[CINEMA] Wes anderson’s vision of Japan
Mayor Kobayashi is the spitting image of Mifune Toshiro, Kurosawa’s favourite actor, in High and Low (Tengoku to Jigoku, 1963)
A winner at the Berlinale, Isle of Dogs illustrates the extent to which the American film-maker has penetrated the Japanese soul.
At first glance Isle of Dogs, Wes Anderson’s latest film, would appear to be yet another attempt by a foreign film director to uncover the mysteries of the Japanese soul. Others before him have sought to “understand” Japan in the hope that it might seem less exotic, but in most cases, the results have been unconvincing, often reinforcing our prejudices about the country and its inhabitants who “are not people like us”, as a famous French humorist wrote ironically. In choosing to produce a stop-motion animated film rather than a live-action film, the film-maker avoided one of the pitfalls of foreign films shot in Japan, which are always set in the same places – Shinjuku, Shibuya, Harajuku – so clichéd that one always ends up asking oneself if the film-makers have ever set foot outside the capital.

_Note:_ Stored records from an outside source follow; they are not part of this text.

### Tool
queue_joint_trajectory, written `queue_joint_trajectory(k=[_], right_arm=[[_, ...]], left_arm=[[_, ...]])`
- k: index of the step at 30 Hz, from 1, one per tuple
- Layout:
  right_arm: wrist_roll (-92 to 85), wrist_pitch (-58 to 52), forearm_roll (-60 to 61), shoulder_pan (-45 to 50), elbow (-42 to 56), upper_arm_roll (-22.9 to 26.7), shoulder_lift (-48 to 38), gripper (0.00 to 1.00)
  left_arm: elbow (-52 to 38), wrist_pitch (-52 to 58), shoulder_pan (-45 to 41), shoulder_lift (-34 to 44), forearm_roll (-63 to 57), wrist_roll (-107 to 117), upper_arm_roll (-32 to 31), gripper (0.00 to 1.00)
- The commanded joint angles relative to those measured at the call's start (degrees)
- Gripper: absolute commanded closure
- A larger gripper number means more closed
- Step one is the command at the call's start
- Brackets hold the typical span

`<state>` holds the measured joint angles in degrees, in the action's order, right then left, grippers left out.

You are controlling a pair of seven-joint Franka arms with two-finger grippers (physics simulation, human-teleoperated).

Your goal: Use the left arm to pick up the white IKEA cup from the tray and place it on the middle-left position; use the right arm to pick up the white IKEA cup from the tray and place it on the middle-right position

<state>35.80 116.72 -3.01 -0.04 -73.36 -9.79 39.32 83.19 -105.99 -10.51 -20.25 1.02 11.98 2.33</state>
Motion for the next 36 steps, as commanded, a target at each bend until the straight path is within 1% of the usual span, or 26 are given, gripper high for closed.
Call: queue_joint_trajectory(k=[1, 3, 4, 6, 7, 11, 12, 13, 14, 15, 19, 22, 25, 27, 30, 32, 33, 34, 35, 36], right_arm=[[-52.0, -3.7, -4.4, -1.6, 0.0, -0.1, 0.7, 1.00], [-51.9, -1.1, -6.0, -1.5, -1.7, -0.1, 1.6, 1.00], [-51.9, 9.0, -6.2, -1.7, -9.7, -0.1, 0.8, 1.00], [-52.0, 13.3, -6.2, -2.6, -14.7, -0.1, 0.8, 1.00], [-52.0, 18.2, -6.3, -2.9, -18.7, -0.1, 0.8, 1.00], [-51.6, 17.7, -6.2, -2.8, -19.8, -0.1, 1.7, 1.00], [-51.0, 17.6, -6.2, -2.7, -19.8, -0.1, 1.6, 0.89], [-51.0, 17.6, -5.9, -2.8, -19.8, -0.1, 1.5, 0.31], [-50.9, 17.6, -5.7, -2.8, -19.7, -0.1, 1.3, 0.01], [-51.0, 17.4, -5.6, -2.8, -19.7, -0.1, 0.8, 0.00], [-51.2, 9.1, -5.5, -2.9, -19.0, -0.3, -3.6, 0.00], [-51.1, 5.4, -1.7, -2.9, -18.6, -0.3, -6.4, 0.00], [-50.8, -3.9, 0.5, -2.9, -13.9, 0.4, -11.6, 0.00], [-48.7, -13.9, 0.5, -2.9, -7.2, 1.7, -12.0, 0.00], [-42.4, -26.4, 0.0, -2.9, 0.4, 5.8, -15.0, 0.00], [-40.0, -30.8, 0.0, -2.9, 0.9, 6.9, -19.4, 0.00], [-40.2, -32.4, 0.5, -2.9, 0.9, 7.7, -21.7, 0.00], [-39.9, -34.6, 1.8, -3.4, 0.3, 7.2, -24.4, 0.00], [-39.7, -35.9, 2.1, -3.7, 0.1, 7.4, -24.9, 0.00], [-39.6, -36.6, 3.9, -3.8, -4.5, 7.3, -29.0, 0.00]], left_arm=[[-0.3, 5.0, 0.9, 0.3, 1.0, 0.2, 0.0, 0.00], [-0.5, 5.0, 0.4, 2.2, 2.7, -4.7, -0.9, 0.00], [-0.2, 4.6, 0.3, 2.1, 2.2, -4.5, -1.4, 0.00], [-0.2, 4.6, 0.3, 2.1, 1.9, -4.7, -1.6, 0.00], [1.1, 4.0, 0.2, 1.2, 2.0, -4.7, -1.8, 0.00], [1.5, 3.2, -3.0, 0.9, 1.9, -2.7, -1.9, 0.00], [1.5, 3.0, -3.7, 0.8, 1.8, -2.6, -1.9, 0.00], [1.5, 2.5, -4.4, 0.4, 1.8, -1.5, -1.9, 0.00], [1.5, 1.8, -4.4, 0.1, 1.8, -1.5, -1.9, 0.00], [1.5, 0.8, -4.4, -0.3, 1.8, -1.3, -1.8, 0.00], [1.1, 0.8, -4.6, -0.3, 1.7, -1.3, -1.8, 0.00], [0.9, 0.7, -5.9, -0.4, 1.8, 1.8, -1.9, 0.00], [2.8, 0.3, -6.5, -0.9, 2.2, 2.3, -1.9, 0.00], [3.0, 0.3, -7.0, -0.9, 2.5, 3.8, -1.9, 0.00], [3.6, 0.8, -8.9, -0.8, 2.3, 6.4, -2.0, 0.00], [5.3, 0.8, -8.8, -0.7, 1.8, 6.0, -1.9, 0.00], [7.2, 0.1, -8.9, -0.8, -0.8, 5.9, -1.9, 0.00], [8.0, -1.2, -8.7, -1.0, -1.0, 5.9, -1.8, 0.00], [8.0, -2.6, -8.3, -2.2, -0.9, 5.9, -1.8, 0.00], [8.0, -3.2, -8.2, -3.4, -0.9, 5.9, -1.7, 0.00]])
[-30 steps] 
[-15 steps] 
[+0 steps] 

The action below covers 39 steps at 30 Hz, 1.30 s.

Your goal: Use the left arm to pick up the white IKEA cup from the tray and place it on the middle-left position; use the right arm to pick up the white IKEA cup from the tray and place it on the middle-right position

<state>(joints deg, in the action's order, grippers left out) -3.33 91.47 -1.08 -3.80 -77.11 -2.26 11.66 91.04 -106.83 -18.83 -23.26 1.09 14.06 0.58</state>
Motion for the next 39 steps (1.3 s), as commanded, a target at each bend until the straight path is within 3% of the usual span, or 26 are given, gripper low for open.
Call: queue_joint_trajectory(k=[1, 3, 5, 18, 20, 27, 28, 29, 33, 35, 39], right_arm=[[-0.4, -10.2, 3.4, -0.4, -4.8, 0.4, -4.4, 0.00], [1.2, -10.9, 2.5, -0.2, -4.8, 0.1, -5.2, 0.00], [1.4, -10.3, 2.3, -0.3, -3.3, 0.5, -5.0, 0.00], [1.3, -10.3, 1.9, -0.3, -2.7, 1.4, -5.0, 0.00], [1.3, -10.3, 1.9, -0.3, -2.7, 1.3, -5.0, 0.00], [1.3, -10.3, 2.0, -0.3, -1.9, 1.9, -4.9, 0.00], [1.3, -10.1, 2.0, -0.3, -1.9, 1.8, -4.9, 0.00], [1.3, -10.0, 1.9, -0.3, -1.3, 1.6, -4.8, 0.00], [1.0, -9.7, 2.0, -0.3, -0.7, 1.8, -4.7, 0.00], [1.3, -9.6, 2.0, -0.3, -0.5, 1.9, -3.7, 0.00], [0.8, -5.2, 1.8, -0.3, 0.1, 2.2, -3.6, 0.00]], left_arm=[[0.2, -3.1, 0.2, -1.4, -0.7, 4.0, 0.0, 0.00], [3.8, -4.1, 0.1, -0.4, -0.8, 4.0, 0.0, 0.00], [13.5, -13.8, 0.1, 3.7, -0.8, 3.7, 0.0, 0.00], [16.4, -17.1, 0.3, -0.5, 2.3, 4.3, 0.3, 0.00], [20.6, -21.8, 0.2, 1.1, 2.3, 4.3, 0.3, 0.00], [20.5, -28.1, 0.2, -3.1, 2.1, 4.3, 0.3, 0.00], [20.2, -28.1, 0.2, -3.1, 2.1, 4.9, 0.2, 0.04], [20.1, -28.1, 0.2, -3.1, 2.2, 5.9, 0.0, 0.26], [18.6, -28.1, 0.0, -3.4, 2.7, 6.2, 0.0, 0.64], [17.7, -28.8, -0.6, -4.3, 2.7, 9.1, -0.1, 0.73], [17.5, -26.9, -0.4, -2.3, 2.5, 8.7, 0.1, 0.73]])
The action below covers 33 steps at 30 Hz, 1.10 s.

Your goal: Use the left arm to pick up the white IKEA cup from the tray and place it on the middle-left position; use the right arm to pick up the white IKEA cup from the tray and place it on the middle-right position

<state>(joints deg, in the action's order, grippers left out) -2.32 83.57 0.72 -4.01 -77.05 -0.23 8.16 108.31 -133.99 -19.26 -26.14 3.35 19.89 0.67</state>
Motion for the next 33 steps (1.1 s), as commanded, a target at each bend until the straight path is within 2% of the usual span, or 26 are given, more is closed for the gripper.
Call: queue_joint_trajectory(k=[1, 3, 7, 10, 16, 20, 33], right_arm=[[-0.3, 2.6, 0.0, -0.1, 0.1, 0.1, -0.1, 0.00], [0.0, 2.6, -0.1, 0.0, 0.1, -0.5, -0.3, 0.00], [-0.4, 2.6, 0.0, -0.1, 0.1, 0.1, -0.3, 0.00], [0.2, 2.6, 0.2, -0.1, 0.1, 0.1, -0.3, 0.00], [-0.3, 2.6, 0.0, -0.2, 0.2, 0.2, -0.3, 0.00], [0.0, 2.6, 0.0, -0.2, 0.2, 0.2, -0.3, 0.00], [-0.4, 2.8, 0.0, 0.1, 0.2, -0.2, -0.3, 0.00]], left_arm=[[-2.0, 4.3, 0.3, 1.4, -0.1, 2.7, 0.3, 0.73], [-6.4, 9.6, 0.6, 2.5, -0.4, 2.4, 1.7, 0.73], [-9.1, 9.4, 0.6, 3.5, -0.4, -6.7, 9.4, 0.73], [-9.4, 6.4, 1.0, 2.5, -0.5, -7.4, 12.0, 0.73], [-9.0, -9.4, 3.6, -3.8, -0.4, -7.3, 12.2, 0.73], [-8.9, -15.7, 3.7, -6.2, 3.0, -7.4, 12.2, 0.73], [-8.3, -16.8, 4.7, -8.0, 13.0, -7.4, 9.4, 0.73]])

Wes Anderson preferred to set his story in the middle of a completely original urban world called Megasaki, in the relatively near future, which allowed him to give his active imagination free reign, and let him introduce dozens of historical references from the past and the present as the story unfolded, without any of it appearing incongruous. This is what makes it a great film about Japan, and from it one can learn a lot about the Japanese way of thinking. When asked what prompted him to embark on the project, the director at once admits his interest in dogs, the future, rubbish dumps, childhood adventures, and Japanese cinema. “I tried to make a film that was a bit futuristic. I wanted to film a pack of dominant males who might all be leaders of the group, surrounded by a world of rubbish. We chose to locate the story in Japan because I’m steeped in its cinematography. I love this country, and wanted to work on a project directly inspired by Japanese cinema, with the result that it ended up being a synthesis of a film about dogs and Japanese cinema,” he says.
There are many glimpses of Japan’s seventh art. Kurosawa Akira is the first name that springs to mind, as one of the main characters in the film is the spitting image of Mifune Toshiro, Kurosawa’s favourite actor, in High and Low (Tengoku to Jigoku, 1963), and because the ever-present world of rubbish in Isle of Dogs in some respects recalls the sets in Dodes’ka-den (Dodesukaden, 1970). But there are also references to Ozu Yasujiro, and to monster films, one of the great masters of which was Honda Ishiro. All this let him create the perfect framework for his story about dogs banished to an island used as a rubbish dump, following the outbreak of a dog-flu epidemic. But a stubborn young boy, Atari, who arrives in search of his dog Spots, despite a ban on travelling to the island, plays an important role in the discovery of a farreaching conspiracy aimed at imposing a form of dictatorship on Megasaki.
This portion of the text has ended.